THE tug-of-war between government and non-governmental organisations (NGOs) over the Private Voluntary Organisations (PVO) Amendment Bill demonstrates how the Zanu PF administration is determined to go beyond regulation to stifle everything that stands against its transgressions.
This is not necessary in many ways.
A freely operating NGO sector gives the international community assurance that a country is ready to submit itself to scrutiny.
It acts as an assurance that a country is ready to account for its actions.
Generally, countries that demonstrate undue resentment to NGOs are pariah States, which don’t take accountability seriously, and are affronts to principles of democracy.

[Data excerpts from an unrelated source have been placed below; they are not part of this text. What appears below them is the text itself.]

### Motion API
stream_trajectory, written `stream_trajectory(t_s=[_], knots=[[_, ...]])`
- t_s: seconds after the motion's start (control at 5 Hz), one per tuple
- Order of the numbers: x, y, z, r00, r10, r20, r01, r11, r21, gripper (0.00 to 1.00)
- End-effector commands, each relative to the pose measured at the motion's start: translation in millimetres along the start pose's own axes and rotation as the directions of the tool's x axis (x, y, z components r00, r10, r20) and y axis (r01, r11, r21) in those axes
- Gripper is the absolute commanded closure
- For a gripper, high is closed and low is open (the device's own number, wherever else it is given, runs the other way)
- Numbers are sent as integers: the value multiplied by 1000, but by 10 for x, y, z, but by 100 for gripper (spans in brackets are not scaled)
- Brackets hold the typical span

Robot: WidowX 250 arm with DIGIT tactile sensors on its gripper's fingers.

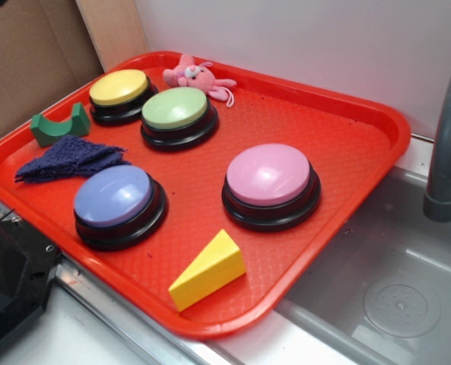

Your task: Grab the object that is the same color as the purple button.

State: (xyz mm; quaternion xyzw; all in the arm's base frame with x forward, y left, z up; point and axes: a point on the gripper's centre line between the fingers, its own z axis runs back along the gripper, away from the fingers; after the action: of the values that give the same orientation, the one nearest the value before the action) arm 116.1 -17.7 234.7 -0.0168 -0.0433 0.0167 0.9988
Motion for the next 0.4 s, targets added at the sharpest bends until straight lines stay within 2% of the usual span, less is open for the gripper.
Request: stream_trajectory(t_s=[0.0, 0.2], knots=[[0, 0, 0, 1000, 0, 0, 0, 1000, 0, 0], [121, 138, -126, 965, 257, -62, -260, 964, -62, 0]])
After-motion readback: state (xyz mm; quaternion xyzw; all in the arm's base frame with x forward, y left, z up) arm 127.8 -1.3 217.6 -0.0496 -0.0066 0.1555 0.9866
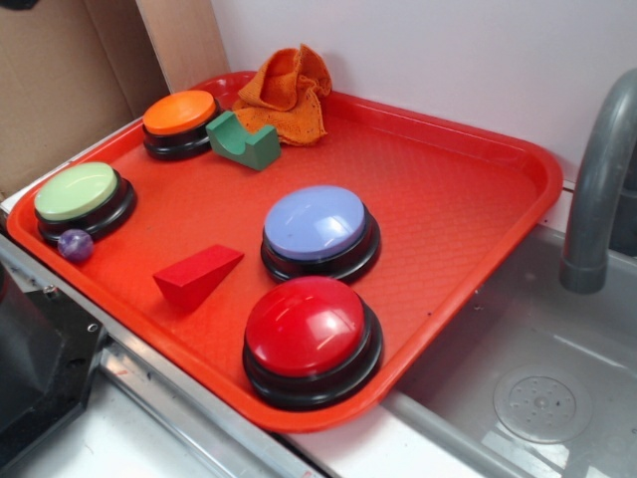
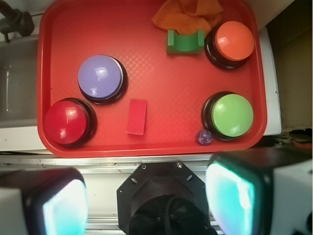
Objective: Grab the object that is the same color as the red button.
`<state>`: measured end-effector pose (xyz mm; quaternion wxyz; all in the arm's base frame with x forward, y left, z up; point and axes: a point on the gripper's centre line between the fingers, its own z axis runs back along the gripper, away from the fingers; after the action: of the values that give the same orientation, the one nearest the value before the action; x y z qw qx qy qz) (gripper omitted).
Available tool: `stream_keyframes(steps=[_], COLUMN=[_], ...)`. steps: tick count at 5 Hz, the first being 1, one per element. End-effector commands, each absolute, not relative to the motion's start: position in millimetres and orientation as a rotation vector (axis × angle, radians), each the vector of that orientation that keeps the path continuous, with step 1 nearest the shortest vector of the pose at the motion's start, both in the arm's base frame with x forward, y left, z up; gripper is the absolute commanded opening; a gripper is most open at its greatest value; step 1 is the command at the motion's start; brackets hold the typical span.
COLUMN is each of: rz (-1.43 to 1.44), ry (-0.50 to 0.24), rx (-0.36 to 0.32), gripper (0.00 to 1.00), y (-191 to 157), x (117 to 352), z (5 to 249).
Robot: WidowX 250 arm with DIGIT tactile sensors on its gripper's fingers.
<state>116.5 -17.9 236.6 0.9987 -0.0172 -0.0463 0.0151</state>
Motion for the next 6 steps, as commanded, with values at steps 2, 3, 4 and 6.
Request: stream_keyframes(steps=[2, 3, 4, 6], rz=[0.071, 0.123, 0.161, 0.166], ry=[-0.141, -0.16, -0.139, -0.102], rx=[-0.06, -0.137, -0.155, -0.179], gripper=[1.0, 1.0, 1.0, 1.0], y=[-21, -22, -26, -36], x=[122, 139, 143, 150], z=[216, 167, 116, 56])
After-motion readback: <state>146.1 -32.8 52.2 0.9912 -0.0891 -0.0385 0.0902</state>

In Zimbabwe’s case, NGOs employ about 18 000 people, which translates to a string of positive spin-offs ranging from household incomes to foreign currency inflows for the struggling economy.
It is important to note that this sector generates up to US$44 million a year, which is critical for a country that has been badly affected by mismanagement.

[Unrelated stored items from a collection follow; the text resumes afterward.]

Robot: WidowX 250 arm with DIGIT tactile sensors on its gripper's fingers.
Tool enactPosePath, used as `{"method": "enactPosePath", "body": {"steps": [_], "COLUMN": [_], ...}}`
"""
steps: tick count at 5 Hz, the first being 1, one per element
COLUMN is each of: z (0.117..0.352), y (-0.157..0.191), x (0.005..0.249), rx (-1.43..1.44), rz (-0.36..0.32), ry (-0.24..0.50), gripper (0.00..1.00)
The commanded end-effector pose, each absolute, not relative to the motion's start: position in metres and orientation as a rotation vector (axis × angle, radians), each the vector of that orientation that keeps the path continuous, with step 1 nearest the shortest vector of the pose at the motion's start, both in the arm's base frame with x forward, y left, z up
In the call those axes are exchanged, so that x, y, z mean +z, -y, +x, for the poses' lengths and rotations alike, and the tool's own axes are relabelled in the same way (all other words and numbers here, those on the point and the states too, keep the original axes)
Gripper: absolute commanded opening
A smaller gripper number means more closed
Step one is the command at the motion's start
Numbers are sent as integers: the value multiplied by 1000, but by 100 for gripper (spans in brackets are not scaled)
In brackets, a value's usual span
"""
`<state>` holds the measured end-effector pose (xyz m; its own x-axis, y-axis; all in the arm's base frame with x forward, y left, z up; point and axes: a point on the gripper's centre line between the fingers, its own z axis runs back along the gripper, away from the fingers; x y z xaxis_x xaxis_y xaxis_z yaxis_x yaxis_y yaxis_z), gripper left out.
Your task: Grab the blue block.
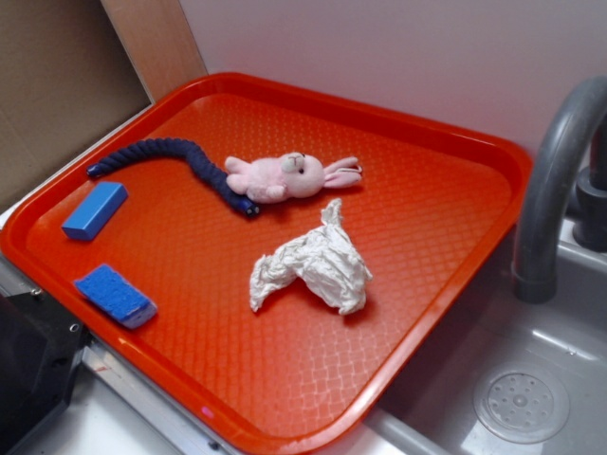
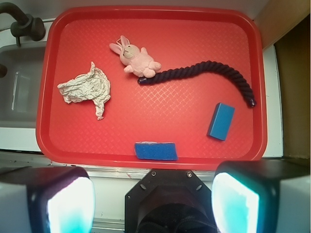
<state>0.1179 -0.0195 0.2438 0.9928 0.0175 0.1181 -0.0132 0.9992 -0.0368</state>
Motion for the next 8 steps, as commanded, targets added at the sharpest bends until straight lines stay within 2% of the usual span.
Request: {"method": "enactPosePath", "body": {"steps": [1, 2, 3, 4, 5, 6, 7, 8], "z": [118, 139, 149, 164, 169, 170, 165, 164], "y": [19, -11, -32, -66, -95, -107, -115, -113], "x": [244, 205, 182, 142, 110, 87, 63, 36], "rx": [15, 249, 325, 410, 482, 485, 470, 362], "rz": [-36, -51, -28, 43, 102, 119, 101, -48], "ry": [119, 82, 73, 55, 15, 11, -26, -69], "gripper": [100, 100, 100, 100, 100, 100, 100, 100]}}
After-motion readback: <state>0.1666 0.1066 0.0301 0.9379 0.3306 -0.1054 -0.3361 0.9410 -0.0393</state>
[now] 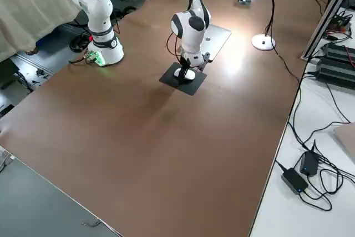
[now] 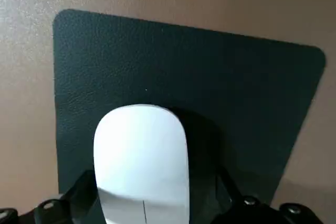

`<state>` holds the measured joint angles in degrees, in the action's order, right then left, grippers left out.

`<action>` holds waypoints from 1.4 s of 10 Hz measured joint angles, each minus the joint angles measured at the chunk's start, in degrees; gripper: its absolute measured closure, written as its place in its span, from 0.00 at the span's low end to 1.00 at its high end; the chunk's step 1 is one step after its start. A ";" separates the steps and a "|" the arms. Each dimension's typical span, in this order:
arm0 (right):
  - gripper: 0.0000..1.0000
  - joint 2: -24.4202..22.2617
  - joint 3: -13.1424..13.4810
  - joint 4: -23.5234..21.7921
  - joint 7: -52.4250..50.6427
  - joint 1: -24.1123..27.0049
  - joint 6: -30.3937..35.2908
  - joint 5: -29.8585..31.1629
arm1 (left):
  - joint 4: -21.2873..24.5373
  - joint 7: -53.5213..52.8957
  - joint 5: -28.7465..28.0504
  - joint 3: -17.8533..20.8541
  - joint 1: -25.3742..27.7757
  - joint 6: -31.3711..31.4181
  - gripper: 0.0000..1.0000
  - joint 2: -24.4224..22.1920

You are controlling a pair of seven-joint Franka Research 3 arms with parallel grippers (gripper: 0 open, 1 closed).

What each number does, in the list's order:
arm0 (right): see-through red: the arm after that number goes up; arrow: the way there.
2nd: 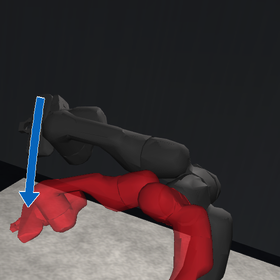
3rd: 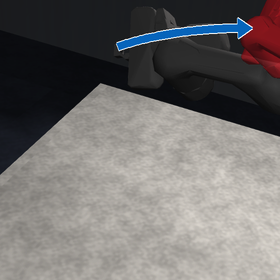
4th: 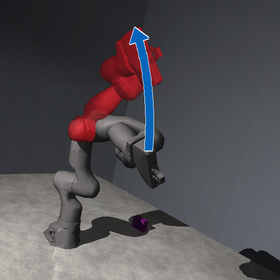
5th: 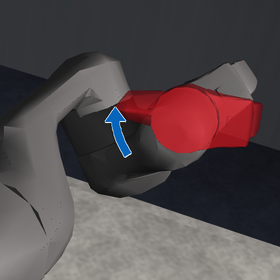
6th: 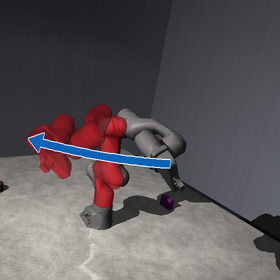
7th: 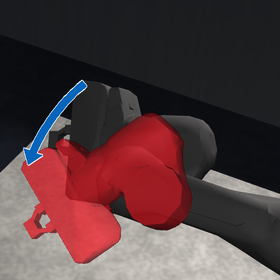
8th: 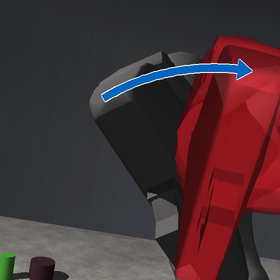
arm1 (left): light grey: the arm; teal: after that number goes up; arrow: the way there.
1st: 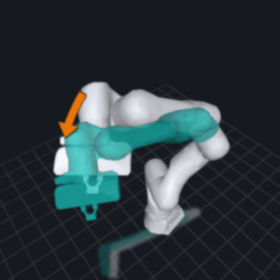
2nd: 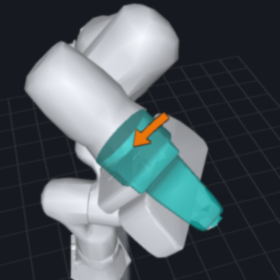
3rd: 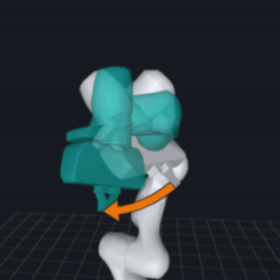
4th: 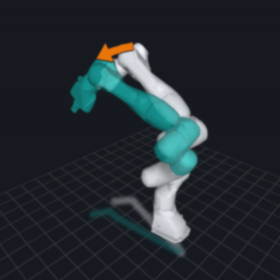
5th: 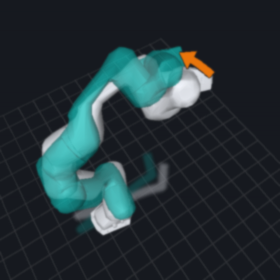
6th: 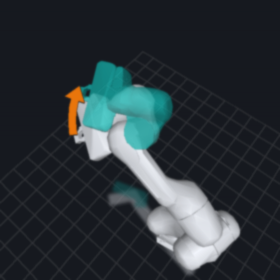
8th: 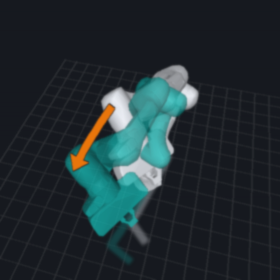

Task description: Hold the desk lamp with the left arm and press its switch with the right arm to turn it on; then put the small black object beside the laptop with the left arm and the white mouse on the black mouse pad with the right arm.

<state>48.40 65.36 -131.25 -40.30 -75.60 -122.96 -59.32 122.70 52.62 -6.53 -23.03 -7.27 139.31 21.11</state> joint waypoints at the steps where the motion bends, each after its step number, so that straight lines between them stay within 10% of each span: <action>1: 0.00 0.00 0.03 0.04 0.00 0.01 -0.03 -0.03 | 3.07 2.45 -0.01 -0.51 -0.68 2.72 0.21 -1.25; 3: 0.00 0.00 1.36 0.34 0.00 -0.17 0.34 -0.07 | 9.44 6.00 -0.02 -3.50 -1.18 8.34 0.21 -3.54; 8: 0.00 -0.25 16.38 10.36 -0.01 -2.31 11.37 0.19 | 8.88 9.55 -5.28 -4.31 -9.08 11.49 0.21 -0.39; 14: 0.00 -0.32 16.16 26.83 10.16 4.24 14.94 5.29 | 1.26 9.52 -13.72 -3.24 -8.53 11.50 0.21 7.85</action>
<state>48.08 81.52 -104.42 -30.14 -71.37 -108.02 -54.03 123.96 62.15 -20.25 -26.26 -15.80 150.81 28.96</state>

These are some of the genuine issues of concern to individuals and organisations that have red- flagged proposed changes to the law, which amends the PVO Act as part of measures to curb money-laundering.
The problem is, while on paper, intentions around the Bill appear good, the government’s penchant to criminalise NGOs is evident.

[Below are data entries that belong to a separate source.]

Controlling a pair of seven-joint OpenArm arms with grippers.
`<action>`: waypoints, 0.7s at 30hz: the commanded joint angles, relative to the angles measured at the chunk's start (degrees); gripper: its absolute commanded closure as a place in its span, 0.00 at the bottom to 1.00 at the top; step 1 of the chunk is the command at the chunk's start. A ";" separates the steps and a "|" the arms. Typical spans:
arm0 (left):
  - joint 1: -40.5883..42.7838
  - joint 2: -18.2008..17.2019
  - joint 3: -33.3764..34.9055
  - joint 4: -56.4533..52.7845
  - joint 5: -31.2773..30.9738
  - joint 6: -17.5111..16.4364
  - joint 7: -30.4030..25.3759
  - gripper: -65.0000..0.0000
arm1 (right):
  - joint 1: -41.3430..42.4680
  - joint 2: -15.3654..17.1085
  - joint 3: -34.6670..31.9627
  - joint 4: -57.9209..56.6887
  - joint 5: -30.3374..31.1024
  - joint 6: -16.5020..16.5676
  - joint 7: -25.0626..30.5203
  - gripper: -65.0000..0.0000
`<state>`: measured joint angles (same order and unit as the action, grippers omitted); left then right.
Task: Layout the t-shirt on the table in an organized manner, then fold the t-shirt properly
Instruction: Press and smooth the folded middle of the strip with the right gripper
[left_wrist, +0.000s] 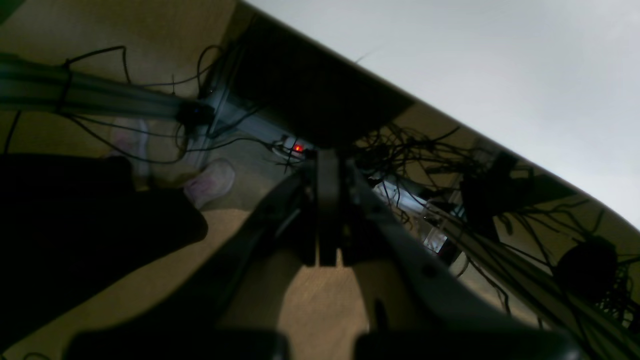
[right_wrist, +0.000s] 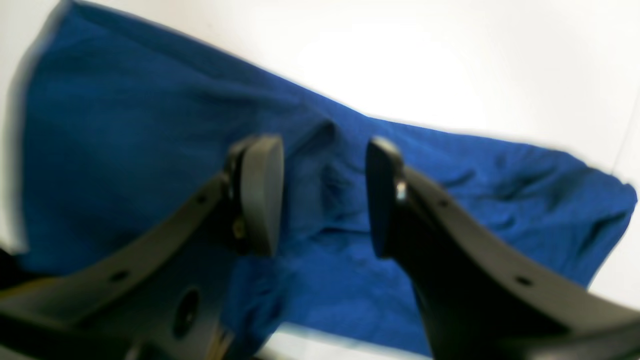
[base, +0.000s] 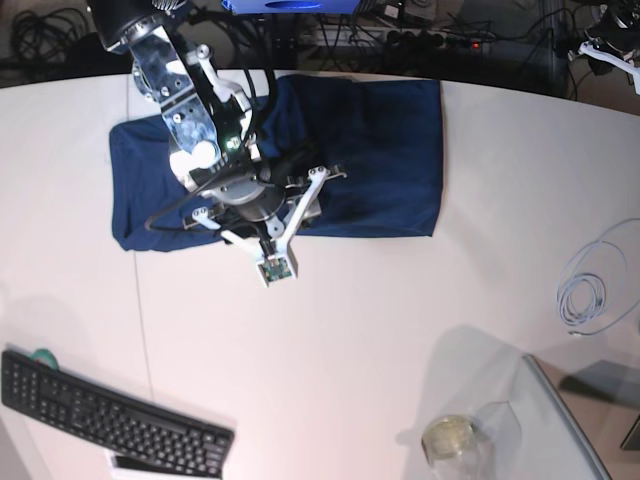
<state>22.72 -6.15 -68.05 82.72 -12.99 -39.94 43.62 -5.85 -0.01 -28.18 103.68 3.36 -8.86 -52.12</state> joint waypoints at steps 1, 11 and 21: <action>0.27 -1.01 -0.30 1.02 -0.41 -0.06 -0.85 1.00 | -1.41 -0.30 -0.34 2.21 0.21 0.29 0.38 0.60; -0.61 -2.24 -0.30 1.02 -0.32 -0.06 -0.58 1.00 | -10.55 4.36 -9.49 1.95 0.12 0.20 0.47 0.59; -0.61 -2.24 -0.30 1.02 -0.32 -0.06 -0.58 1.00 | -10.90 3.04 -9.93 -9.57 0.21 0.20 6.10 0.60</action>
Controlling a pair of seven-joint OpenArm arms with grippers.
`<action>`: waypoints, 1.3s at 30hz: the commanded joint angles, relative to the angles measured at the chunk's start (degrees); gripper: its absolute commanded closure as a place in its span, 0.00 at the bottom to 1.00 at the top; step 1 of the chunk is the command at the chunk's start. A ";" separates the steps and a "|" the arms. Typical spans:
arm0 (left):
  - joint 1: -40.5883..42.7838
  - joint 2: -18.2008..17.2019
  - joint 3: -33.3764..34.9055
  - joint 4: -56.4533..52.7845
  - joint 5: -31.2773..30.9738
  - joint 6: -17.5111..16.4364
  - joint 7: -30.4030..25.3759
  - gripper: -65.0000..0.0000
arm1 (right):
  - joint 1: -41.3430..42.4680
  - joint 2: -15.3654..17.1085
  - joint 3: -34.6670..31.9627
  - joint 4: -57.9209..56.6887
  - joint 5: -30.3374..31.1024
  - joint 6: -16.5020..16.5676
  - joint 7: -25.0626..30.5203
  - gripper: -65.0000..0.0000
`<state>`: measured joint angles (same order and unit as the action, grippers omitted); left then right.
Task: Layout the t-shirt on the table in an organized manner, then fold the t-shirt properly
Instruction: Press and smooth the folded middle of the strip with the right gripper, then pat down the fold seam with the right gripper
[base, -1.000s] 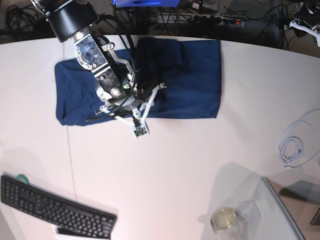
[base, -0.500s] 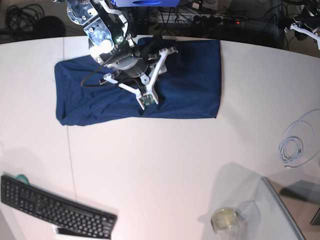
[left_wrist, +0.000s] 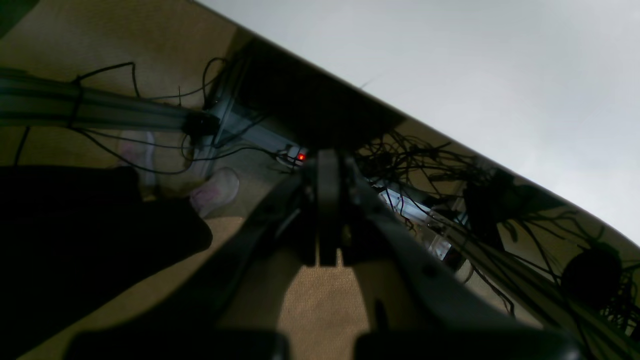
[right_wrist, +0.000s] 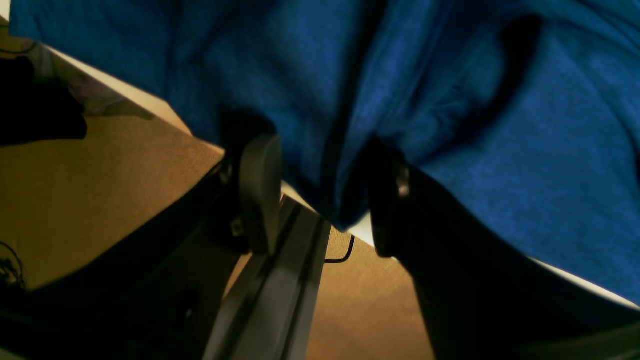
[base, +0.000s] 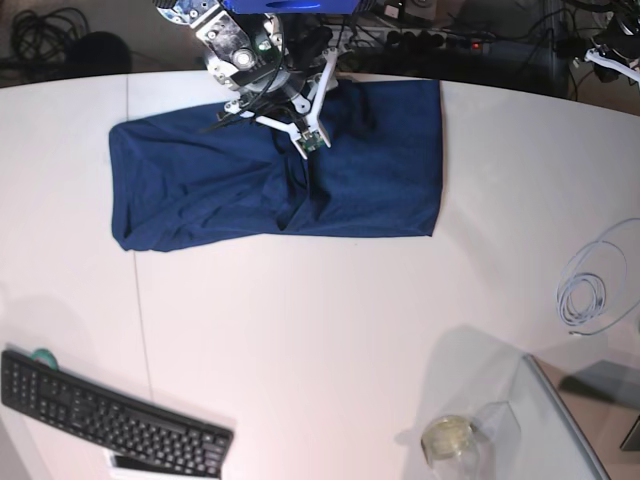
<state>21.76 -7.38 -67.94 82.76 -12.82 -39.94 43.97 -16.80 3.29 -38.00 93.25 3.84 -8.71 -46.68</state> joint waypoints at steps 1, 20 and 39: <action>0.35 -1.02 -0.41 0.97 -0.50 -0.06 -0.93 1.00 | 0.05 -0.26 -0.11 0.77 -0.28 0.05 0.65 0.60; 0.35 -1.02 -0.41 0.97 -0.50 -0.06 -1.02 1.00 | -0.21 0.27 0.33 7.01 -0.36 0.05 -3.13 0.95; 0.35 -1.02 -0.41 0.89 -0.50 -0.06 -1.02 1.00 | -0.57 -0.17 0.24 4.29 -0.28 0.14 0.13 0.54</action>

Harsh penalties for transgressions, including jail time of up to one year for perceived offences, along with the push to give excessive powers enabling government to interfere with the operations of these bodies, are some of the offending sections that need refinement.
It is important to note that NGOs fill the gaps in public programmes and services that States fail to cater for.
They are not anti-government, although a few bad apples may work against governments.
The government must learn from the disturbances that happened a decade ago, when bad policies grounded the economy.
A case in point was the Empowerment Act, whose effect was extensive capital flight of not less than US$4 billion.
But, having said that, issues being raised in the PVOs Bill are of international importance.
The ability of countries to combat illicit financial flows and terrorism funding has assumed significant importance.
Countries with strong measures in place to address these vices are progressive.
They help the world prevent conflict.
Surely, there is nothing wrong with Zimbabwe moving with the global trend.
In their fight for freedom, NGOs must not just reject everything coming from government for the sake of it.
The 18 000 Zimbabweans that they employ stand to benefit from laws that are crafted to nip transgressions in the bud.